*Exercise description:* Below is a listing. Set down exactly the lines from the one containing "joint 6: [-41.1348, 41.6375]" through the one containing "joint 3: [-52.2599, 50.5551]", both ends included, and leave out the rest.

(Beginning of Records for the task)

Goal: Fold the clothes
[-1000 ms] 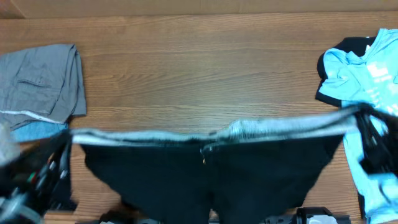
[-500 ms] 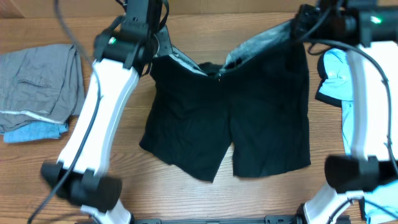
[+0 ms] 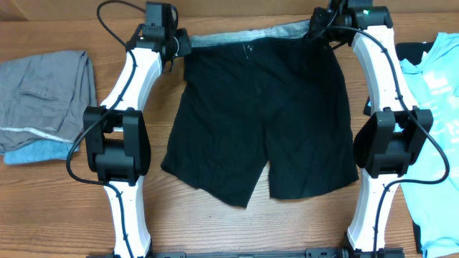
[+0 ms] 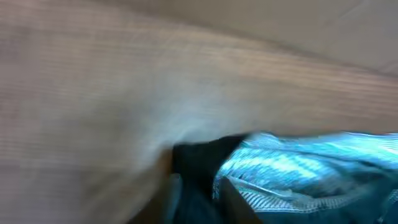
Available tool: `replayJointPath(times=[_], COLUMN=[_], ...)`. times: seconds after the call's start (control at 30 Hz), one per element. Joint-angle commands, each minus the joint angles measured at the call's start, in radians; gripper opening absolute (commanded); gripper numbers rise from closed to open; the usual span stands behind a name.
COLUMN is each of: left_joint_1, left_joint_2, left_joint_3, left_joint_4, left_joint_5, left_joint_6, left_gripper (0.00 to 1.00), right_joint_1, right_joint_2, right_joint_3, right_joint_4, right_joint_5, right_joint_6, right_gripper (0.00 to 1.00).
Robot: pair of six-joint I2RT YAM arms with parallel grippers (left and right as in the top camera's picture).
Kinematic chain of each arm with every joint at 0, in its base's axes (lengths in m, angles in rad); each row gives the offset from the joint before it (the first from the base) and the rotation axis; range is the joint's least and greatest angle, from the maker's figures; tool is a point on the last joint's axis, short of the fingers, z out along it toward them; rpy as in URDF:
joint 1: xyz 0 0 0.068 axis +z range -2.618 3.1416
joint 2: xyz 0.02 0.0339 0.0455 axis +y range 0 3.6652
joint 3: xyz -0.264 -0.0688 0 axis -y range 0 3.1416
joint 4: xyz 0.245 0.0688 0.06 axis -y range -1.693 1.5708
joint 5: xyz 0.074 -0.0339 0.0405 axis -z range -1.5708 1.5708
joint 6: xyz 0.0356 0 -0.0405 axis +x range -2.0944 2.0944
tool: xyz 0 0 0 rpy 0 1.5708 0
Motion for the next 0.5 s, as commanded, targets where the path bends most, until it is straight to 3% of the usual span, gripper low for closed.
replayJointPath(times=[0.0, 0.03, 0.2, 0.33, 0.47], left_joint_1=[-0.004, -0.004, 0.029, 0.059, 0.069], left_joint_2=[-0.010, -0.010, -0.027, -0.070, -0.083], left_joint_3=[0.010, 0.010, 0.102, 0.154, 0.154], left_joint_4=[0.074, 0.094, 0.069, -0.114, -0.354], left_joint_5=[0.056, 0.090, 0.323, 0.333, 0.332], left_joint_6=[0.064, 0.089, 0.144, 0.132, 0.352], left_gripper=[1.00, 1.00, 1.00, 1.00, 1.00], right_joint_1=[-0.006, -0.006, -0.013, -0.013, -0.048], right_joint_2=[0.010, 0.010, -0.029, -0.095, -0.196], right_joint_3=[0.005, 0.005, 0.011, 0.011, 0.011], right_joint_4=[0.074, 0.097, 0.129, 0.028, -0.169], right_joint_5=[0.019, 0.019, 0.018, 0.020, 0.247], right_joint_6=[-0.029, -0.029, -0.060, -0.054, 0.078], right_gripper=[0.76, 1.00, 1.00, 1.00, 1.00])
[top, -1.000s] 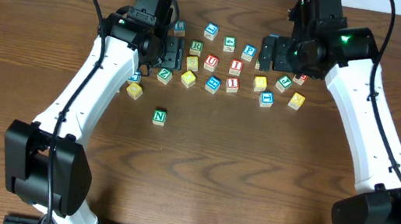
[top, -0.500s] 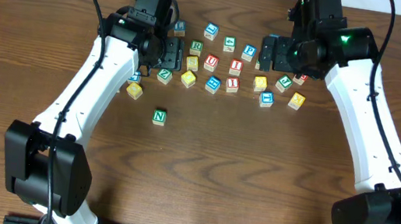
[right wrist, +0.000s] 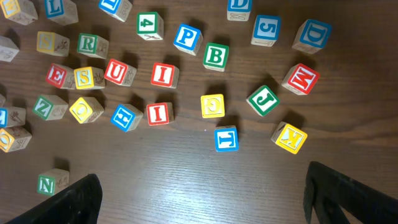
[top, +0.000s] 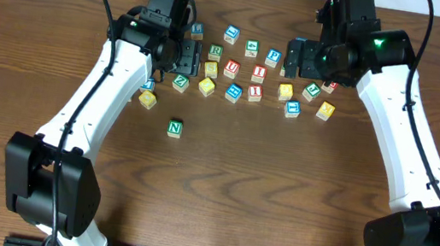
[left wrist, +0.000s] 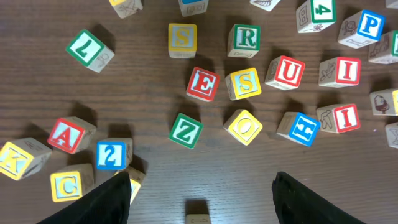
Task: Spell out NEURIPS
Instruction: 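Move the left gripper back over the cluster toward the red E block, then lower the left gripper around the red E block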
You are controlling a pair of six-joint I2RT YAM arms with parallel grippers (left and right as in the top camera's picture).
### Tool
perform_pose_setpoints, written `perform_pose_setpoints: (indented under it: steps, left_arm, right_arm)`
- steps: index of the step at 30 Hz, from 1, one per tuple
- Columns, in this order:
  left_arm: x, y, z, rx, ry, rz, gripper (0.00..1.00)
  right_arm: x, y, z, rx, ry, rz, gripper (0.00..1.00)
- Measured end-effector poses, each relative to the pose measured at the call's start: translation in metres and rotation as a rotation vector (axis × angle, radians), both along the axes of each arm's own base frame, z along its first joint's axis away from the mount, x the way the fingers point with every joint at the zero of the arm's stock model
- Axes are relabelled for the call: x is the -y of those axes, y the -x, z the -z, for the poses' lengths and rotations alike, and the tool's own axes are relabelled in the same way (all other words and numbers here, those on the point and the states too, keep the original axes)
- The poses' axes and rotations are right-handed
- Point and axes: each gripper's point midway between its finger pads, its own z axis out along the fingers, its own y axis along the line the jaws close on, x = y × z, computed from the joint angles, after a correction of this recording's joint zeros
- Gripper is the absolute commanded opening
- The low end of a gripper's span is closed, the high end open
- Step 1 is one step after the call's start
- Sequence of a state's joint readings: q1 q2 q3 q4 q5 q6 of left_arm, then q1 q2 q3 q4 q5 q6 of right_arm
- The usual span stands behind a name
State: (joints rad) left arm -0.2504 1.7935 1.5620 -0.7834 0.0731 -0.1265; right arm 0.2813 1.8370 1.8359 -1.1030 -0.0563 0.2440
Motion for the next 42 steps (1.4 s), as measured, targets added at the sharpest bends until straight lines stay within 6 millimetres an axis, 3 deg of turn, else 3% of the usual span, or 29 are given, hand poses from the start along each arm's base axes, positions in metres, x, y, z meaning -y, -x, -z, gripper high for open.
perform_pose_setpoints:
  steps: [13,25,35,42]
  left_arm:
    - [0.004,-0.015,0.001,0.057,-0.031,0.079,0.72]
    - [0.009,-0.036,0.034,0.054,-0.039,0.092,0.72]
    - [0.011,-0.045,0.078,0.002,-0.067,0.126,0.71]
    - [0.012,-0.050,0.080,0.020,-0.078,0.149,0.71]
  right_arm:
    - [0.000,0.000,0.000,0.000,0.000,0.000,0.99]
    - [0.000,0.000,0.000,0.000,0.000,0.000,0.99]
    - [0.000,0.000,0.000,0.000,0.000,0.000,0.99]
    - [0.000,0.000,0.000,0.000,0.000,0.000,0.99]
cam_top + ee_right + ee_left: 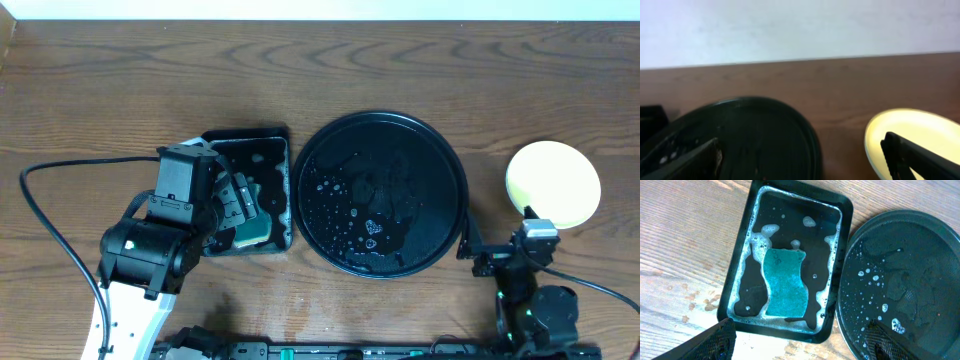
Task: Clean dirty plates on tray and stack at the side
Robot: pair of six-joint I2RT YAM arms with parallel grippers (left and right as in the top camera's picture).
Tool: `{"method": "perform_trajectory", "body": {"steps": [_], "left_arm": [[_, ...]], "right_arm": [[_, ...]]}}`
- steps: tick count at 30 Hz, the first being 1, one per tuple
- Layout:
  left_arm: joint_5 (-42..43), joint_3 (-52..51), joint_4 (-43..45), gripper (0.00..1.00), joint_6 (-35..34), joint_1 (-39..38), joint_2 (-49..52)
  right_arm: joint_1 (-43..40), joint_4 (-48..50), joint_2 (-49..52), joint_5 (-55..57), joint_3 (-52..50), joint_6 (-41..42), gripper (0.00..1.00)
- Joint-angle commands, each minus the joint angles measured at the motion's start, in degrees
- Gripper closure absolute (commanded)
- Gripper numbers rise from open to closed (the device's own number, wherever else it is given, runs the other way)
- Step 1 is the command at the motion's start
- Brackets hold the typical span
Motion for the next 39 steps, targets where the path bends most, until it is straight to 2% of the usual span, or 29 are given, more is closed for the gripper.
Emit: {"method": "perform_trajectory", "body": {"steps": [1,3,5,30,34,36,39], "left_arm": [[0.1,0.8,0.0,0.16,0.3,0.3,0.0],[0.1,0.8,0.0,0.16,0.3,0.3,0.0],[0.1,0.8,0.0,0.16,0.3,0.3,0.0],[-0.1,0.7,-0.1,0.16,0.4,0.3,-0.3],[-0.3,-1.7,0.0,0.16,0.4,0.3,-4.2],[-4.1,-3.4,0.4,0.16,0.3,0.7,-7.5],[-4.9,-8.0,7.6,0.16,0.3,3.5,-13.9]], "right_arm": [[-0.2,5.5,-0.4,0.6,-4.6,0.5,0.01],[-0.2,11.6,-0.4,0.6,-8.4,0.5,0.01],[-0.2,12.2,-0.4,0.6,-8.2,0.5,0.01],[-0.2,11.5,-0.3,0.8,-8.2,0.5,0.01],[-0.2,11.5,-0.3,0.8,-8.2,0.5,0.01],[-0.2,11.5,-0.3,0.8,-8.2,0.5,0.01],[-0.2,11.5,-0.3,0.8,-8.2,0.5,0.01]]}}
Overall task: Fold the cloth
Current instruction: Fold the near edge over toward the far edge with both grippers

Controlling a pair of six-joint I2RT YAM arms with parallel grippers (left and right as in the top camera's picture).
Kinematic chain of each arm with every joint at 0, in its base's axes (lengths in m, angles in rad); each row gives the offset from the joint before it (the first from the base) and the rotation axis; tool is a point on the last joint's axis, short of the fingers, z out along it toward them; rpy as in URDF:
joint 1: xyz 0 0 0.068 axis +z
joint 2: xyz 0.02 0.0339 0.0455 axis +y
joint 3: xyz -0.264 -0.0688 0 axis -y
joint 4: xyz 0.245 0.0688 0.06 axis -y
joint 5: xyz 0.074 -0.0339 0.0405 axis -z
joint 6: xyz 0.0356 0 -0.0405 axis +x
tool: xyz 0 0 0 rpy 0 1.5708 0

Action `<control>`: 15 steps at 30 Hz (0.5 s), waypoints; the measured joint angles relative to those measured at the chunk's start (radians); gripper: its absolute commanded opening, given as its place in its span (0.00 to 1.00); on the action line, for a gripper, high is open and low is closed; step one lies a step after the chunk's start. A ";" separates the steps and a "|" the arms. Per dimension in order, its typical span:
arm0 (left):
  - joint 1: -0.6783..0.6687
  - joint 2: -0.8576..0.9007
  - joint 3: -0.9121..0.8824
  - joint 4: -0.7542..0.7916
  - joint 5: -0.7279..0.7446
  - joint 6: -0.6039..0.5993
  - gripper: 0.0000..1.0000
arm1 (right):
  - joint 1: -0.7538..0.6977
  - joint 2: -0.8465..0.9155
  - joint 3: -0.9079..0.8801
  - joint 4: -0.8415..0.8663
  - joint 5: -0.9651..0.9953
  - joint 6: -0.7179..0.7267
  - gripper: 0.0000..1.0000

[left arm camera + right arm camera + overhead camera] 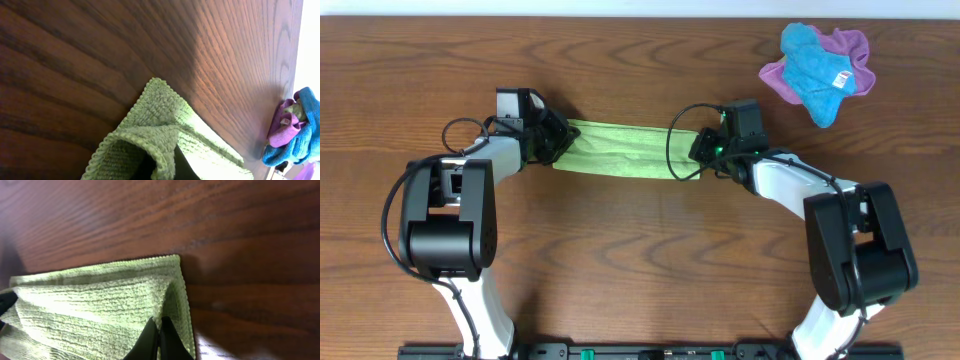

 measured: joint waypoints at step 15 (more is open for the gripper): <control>0.063 0.000 0.059 0.043 0.093 0.033 0.95 | -0.002 -0.002 0.000 0.008 -0.034 -0.012 0.41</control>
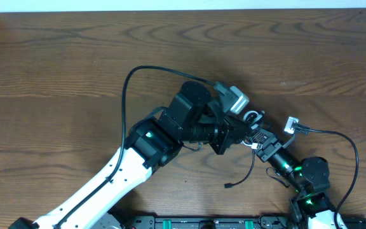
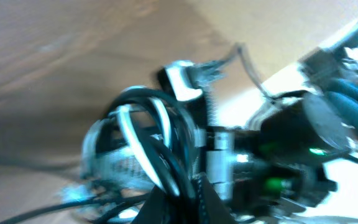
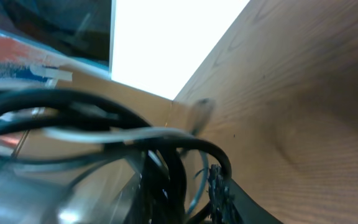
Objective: Untangle cables
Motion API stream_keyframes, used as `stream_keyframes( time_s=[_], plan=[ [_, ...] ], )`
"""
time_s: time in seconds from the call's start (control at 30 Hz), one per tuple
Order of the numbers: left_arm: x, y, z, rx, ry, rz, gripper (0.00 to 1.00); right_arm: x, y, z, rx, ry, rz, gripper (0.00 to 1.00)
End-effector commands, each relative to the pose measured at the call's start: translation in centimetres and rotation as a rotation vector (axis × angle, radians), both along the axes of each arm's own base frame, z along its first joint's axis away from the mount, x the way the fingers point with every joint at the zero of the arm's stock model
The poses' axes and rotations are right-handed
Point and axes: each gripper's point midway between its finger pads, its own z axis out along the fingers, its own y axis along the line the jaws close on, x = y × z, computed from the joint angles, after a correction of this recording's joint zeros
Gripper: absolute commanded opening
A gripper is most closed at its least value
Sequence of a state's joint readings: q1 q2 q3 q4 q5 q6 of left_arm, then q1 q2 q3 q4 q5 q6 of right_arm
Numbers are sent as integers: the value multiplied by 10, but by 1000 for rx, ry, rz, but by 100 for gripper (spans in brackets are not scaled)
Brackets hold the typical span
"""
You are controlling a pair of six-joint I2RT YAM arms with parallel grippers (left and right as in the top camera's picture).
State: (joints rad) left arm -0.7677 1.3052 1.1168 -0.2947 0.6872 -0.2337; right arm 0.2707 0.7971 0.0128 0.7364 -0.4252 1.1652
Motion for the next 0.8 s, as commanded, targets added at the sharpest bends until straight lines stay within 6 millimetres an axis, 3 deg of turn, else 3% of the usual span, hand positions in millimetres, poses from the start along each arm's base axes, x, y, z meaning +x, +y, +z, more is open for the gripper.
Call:
stream_keyframes(
  time_s=[0.0,0.17,0.27,0.4,0.63,0.77],
  plan=[
    [-56,-8,51,-213,4,-329,8,13,-21,-23,-50,67,-143,27],
    [-75,-6,74,-316,-24,-472,8,16,-36,-48,-97,163,-229,24],
    [-72,-1,81,-344,-45,-484,7,15,-42,-61,-126,211,-261,25],
    [-51,11,84,-348,-38,-420,7,15,-47,-67,-201,193,-276,26],
    [0,52,95,-360,-66,-243,8,12,-64,-91,-300,264,-349,27],
    [19,72,100,-362,-93,-160,7,10,-75,-101,-338,299,-396,27]
  ],
)
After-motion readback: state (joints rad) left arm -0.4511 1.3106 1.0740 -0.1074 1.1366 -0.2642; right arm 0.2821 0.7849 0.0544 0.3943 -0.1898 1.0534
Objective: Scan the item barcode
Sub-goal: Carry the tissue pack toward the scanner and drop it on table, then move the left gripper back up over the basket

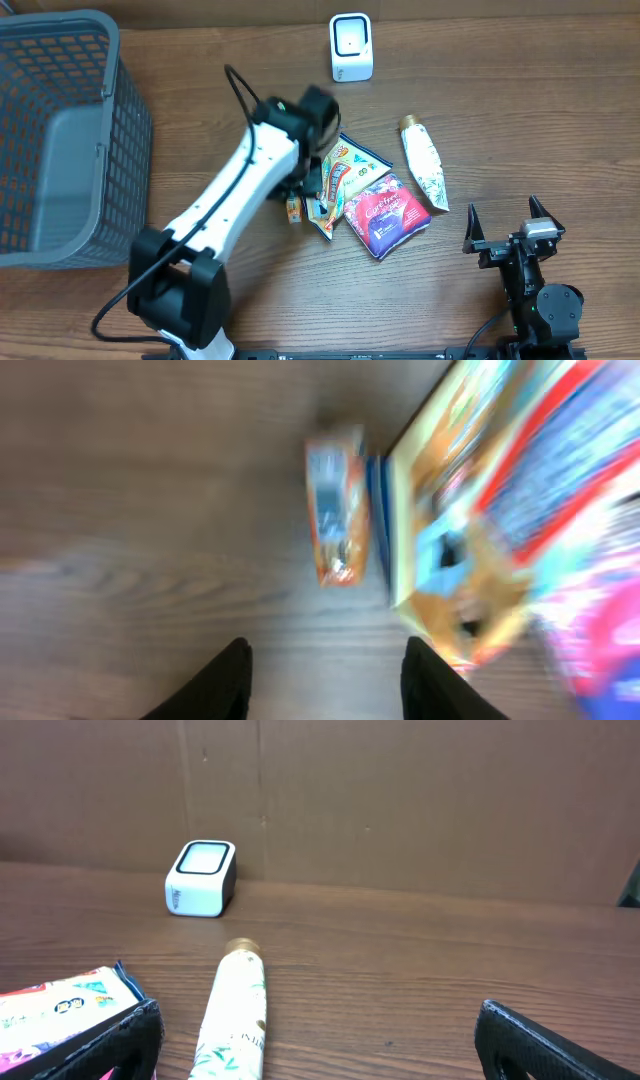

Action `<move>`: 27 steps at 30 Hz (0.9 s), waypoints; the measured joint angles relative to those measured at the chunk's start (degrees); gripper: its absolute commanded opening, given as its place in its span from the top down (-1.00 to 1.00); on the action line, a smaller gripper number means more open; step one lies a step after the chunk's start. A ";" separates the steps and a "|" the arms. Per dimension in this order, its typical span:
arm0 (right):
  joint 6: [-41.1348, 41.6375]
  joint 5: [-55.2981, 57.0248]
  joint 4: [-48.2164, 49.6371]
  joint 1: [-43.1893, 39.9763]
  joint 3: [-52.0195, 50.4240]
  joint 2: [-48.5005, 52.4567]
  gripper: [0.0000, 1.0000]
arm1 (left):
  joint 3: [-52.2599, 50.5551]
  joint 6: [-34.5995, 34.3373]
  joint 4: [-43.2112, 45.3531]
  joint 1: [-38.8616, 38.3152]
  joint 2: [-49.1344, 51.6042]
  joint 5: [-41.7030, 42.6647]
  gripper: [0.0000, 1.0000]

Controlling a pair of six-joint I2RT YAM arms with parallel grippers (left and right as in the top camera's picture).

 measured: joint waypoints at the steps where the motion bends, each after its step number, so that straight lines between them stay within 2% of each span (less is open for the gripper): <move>1: -0.02 0.00 -0.04 -0.02 0.00 -0.02 -1.00 | 3.76 -0.07 -2.38 0.61 0.02 0.00 -0.11; 4: 0.02 0.00 0.00 0.00 0.00 -0.04 -1.00 | 16.65 -0.31 -9.27 3.08 0.07 -0.04 -0.61; 5: -0.02 0.00 0.00 -0.02 0.00 -0.04 -1.00 | 21.00 -0.42 -11.30 4.11 0.00 -0.11 -1.00; 9: -0.02 0.00 -0.02 -0.02 0.00 -0.04 -1.00 | 34.42 -0.20 -17.33 9.55 -1.55 -0.46 -1.00; 11: -0.02 0.00 -0.02 0.00 0.00 -0.04 -1.00 | 37.99 -0.17 -17.64 12.72 -3.54 -0.26 -1.00; 18: 0.00 0.02 0.35 0.00 0.00 -0.04 -1.00 | 40.11 0.07 -17.92 26.82 -15.02 0.04 -1.00; 22: 0.44 -4.46 6.64 -0.02 0.00 -0.07 -1.00 | 40.57 0.17 -18.12 33.11 -19.19 0.48 -1.00; 24: 1.31 -12.13 10.86 0.00 0.00 -0.07 -1.00 | 40.79 0.20 -18.12 34.29 -20.24 0.63 -0.99; 27: 2.05 -24.81 24.22 0.00 0.00 -0.04 -1.00 | 40.83 0.20 -18.16 34.38 -20.28 1.01 -0.99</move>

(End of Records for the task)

*Answer below:*
  joint 6: [-41.1348, 41.6375]
  joint 5: [-55.2981, 57.0248]
  joint 4: [-48.2164, 49.6371]
  joint 1: [-43.1893, 39.9763]
  joint 3: [-52.0195, 50.4240]
  joint 2: [-48.5005, 52.4567]
  gripper: [0.0000, 1.0000]
arm1 (left):
  joint 3: [-52.2599, 50.5551]

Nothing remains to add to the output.